Expert Perspective by Grahall’s OmniMedia Editorial Board
AP technology writers Jordan Robertson and Rachel Metz, penned an article on August 7, 2010 (Disgraced HP CEO to get about $28m in cash, stock) about Mark Hurd, the once acclaimed CEO of HP who while negotiating a $100 million three year contract with HP proved to be much less ‘smarter than the average bear’ by falsifying “… expense reports and other documents to conceal a relationship with a contractor.” It is hard to imagine that a company with a squeaky clean image like HP would tolerate such a blatant dishonesty, even if the guy may be worth upwards of $10 billion in market value to the company. (HP’s franchise value of about $100 billion, as measured by market capitalization, dropped 10% on the news of Hurd’s abrupt departure. According to the article “HP’s shares, which closed Friday on the New York Stock Exchange at $46.30, tumbled 9.7 percent after hours to $41.85 as investors reacted to the news released after the close of markets.” The stock price has not recovered as of August 10, 2010.)
We applaud the Board for their swift action in securing the resignation of Hurd. Although the stock price was impacted, we expect this to be a short term issue provided that a competent successor takes the reins quickly. In fact, in our research we have found that the most profitable companies have one thing in common, the belief by employees that they trust what management tells them. The more trust they have that management is truthful, the more profitable the company (and vice versa). The market might be aghast at Hurd’s departure, but we expect if he were to stay the long term prospects for HP would be diminished.
Perhaps in the days or weeks ahead we will be able to get more perspective, but here is what we just don’t understand: if Hurd falsified expense report, wasn’t this akin to (or even actual) fraud? And if so, why was he given a severance payment of some $28 million? Grahall’s Garry Rogers states that Hurd’s behavior would almost assuredly constitute grounds for termination for “Cause”, provided he had an appropriate provision in his employment agreement. Maybe the board was thinking that, under the circumstances, a “mere” $28 million in severance was in some “alternative universe” way of thinking actually punitive – but we’re scratching our heads over this one.

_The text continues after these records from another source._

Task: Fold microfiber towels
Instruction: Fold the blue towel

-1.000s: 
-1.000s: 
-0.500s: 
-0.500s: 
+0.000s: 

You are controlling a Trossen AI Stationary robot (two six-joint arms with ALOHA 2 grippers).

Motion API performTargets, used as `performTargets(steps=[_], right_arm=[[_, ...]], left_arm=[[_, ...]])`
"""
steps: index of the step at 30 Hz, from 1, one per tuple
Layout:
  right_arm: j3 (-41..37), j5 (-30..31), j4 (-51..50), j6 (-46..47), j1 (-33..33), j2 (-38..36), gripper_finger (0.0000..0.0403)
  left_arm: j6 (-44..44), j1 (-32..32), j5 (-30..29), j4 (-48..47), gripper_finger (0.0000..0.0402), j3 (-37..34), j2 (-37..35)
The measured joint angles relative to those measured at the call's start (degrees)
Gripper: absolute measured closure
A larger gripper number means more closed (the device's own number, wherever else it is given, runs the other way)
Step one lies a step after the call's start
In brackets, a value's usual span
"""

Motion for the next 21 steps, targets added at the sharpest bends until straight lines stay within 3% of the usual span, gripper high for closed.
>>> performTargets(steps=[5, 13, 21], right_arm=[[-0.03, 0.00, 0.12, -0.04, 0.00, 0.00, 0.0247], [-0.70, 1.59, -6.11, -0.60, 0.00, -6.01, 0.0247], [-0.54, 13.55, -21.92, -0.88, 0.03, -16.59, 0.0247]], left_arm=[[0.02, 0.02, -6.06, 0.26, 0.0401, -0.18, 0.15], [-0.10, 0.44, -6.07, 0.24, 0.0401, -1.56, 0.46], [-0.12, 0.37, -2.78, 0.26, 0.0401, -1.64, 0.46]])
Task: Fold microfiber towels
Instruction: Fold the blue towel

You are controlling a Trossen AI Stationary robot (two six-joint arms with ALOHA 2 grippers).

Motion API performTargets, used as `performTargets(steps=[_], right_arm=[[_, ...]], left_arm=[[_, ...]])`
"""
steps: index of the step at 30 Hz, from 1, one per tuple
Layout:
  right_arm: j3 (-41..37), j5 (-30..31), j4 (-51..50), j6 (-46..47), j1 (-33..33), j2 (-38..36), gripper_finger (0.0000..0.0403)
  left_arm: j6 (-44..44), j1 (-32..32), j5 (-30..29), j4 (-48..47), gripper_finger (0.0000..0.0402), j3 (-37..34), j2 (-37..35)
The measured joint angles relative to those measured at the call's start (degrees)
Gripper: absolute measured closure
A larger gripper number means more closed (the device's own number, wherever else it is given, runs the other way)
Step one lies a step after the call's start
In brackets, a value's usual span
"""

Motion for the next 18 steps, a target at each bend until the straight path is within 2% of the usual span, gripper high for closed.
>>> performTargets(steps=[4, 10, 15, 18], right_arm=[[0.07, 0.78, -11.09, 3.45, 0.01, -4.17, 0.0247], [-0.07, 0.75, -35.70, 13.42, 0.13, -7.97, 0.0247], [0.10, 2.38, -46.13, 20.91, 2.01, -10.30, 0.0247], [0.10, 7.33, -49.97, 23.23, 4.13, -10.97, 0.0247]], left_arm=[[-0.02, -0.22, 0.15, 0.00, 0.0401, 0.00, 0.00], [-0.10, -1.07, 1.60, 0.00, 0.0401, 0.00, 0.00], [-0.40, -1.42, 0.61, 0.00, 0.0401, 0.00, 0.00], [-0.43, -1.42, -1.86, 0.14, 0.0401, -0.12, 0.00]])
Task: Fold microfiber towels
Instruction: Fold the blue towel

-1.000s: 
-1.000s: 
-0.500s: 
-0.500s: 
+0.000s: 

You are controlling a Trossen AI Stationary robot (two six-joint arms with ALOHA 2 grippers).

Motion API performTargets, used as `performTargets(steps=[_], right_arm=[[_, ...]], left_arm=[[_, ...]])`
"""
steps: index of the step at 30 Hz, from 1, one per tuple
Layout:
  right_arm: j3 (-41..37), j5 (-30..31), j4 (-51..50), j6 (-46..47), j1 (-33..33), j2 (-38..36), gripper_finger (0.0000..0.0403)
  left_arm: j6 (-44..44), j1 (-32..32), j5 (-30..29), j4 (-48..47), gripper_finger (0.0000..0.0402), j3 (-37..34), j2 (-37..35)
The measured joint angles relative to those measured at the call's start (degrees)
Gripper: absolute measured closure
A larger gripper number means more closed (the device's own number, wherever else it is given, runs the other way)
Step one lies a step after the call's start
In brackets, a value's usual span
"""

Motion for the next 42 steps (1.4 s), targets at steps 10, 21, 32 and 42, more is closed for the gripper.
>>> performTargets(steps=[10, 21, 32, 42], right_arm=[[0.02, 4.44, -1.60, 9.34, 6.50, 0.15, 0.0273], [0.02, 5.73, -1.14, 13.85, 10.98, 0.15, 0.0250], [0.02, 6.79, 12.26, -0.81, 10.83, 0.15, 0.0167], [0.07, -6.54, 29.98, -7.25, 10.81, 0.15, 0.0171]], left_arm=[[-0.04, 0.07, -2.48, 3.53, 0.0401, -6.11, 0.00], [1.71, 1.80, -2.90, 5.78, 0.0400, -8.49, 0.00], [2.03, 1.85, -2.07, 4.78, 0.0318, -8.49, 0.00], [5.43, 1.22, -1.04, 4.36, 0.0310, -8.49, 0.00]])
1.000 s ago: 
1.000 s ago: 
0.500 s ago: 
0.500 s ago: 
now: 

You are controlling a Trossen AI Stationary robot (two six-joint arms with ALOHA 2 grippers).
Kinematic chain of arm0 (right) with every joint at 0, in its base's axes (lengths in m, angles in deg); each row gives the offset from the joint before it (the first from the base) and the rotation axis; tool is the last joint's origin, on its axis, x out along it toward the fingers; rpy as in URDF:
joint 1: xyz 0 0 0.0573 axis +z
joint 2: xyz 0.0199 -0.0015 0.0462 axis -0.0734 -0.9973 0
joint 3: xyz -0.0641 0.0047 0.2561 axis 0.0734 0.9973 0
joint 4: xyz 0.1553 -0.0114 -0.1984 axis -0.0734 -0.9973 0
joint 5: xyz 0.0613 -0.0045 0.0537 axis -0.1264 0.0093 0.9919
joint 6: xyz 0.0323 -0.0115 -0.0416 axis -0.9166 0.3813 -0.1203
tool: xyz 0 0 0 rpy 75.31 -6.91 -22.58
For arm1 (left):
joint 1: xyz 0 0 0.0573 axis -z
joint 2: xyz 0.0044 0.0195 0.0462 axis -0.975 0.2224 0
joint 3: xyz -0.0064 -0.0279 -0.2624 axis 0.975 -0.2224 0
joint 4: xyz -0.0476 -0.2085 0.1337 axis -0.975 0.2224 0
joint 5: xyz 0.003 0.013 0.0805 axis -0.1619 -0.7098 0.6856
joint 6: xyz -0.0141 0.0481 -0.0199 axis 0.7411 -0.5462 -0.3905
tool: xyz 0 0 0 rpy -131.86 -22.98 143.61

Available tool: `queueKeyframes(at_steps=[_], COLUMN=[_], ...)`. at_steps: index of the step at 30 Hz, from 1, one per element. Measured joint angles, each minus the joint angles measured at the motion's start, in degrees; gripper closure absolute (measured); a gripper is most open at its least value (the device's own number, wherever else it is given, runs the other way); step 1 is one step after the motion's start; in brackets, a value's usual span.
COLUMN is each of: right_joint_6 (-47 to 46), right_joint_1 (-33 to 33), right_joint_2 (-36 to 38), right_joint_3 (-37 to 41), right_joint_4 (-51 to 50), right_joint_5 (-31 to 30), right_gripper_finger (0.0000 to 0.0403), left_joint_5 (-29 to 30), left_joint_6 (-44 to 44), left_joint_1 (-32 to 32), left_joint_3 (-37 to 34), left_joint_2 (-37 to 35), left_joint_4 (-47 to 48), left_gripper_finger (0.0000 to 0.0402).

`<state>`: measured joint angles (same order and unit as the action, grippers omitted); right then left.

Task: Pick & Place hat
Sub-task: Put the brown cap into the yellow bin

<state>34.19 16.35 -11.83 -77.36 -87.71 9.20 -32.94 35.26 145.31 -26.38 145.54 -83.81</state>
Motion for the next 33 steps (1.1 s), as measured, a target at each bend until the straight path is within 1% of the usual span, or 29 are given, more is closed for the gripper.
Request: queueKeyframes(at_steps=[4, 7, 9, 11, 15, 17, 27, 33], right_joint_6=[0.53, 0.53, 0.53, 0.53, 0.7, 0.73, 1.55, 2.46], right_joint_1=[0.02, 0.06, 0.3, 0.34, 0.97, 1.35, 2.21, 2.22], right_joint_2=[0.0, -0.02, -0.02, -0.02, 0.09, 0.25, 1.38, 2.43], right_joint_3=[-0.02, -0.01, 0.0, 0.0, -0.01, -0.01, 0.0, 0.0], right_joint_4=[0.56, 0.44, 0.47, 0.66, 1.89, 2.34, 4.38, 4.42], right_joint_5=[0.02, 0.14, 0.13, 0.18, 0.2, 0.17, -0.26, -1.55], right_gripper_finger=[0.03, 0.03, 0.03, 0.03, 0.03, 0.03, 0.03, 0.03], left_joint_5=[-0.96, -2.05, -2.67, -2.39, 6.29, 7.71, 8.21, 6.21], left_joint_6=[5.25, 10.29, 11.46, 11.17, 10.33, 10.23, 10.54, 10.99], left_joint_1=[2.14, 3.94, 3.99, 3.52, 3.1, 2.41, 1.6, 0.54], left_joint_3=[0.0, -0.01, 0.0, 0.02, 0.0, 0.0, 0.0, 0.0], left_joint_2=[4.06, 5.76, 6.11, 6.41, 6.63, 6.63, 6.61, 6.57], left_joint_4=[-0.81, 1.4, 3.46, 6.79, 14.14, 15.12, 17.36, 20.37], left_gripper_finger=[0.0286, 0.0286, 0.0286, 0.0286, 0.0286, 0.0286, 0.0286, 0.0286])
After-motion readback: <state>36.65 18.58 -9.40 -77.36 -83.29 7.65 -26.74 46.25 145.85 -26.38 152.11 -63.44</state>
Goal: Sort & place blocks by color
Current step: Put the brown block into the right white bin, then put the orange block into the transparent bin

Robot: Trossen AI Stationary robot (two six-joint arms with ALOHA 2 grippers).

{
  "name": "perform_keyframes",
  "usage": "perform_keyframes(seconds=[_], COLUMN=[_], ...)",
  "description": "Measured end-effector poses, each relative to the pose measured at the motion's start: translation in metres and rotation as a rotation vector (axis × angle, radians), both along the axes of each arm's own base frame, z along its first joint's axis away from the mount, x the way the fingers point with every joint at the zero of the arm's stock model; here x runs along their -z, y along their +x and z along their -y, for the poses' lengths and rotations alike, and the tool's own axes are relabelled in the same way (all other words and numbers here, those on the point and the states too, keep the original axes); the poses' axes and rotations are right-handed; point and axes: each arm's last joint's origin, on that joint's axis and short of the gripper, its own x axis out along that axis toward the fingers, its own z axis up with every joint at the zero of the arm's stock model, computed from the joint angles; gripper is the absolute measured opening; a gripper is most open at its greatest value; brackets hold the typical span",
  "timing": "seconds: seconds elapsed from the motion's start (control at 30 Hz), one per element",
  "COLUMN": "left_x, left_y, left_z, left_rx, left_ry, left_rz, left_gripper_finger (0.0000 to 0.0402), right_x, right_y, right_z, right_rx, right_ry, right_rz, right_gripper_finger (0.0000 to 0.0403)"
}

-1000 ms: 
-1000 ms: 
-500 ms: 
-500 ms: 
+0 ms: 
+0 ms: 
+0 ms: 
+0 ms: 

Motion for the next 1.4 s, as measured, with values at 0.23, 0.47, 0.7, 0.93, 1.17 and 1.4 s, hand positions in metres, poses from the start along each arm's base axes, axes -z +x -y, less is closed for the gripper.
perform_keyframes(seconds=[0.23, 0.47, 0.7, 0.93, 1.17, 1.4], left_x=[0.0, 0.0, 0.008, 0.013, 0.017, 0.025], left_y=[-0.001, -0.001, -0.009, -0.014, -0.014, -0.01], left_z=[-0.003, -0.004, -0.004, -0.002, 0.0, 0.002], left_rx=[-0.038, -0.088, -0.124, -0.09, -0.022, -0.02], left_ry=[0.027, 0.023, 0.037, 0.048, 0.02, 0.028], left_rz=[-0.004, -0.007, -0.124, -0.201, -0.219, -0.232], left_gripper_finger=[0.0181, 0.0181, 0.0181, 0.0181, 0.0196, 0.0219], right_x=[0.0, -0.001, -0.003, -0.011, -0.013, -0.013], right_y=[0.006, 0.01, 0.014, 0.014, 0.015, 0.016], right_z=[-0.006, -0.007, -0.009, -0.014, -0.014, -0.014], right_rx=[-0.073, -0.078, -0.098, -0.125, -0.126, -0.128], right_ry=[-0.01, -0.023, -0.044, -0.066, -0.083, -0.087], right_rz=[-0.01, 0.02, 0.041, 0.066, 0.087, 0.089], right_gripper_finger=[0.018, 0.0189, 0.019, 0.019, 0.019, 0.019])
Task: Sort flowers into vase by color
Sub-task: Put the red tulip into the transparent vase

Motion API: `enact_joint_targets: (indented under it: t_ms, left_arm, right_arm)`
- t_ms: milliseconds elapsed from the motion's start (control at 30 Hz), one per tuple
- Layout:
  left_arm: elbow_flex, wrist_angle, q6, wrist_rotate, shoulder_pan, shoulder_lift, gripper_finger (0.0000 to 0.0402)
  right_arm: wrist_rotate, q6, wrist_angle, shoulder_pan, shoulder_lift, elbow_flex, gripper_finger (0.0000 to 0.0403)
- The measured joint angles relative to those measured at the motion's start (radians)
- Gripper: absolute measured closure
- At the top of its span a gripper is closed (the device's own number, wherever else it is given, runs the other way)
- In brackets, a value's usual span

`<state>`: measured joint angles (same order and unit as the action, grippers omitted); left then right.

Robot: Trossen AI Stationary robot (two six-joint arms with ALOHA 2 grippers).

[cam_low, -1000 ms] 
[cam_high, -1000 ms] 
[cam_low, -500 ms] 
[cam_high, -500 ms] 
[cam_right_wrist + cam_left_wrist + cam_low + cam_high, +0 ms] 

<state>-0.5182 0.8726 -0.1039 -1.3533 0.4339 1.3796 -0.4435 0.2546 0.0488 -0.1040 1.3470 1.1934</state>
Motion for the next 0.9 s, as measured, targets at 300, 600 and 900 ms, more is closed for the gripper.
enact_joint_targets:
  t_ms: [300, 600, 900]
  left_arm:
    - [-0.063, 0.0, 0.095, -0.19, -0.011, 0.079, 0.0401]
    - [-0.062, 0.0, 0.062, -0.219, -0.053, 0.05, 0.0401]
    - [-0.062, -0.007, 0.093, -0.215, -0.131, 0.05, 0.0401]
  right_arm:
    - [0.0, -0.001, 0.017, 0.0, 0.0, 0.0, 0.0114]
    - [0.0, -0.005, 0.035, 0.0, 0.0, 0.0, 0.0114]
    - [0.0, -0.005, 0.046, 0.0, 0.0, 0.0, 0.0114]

In our experience developing employment contracts for CEO’s, we encourage management to include provisions for no payment if an executive is terminated for Cause. In reality, terminations for Cause are extremely rare; however, if inappropriately funneling corporate funds to a woman whose “favors” you are hoping to capture isn’t malfeasance, exactly what is? If HP’s Board doesn’t have these provisions in their employment agreements, we encourage them to seek sound advice on restructuring their executive agreements for any similar situations that might arise.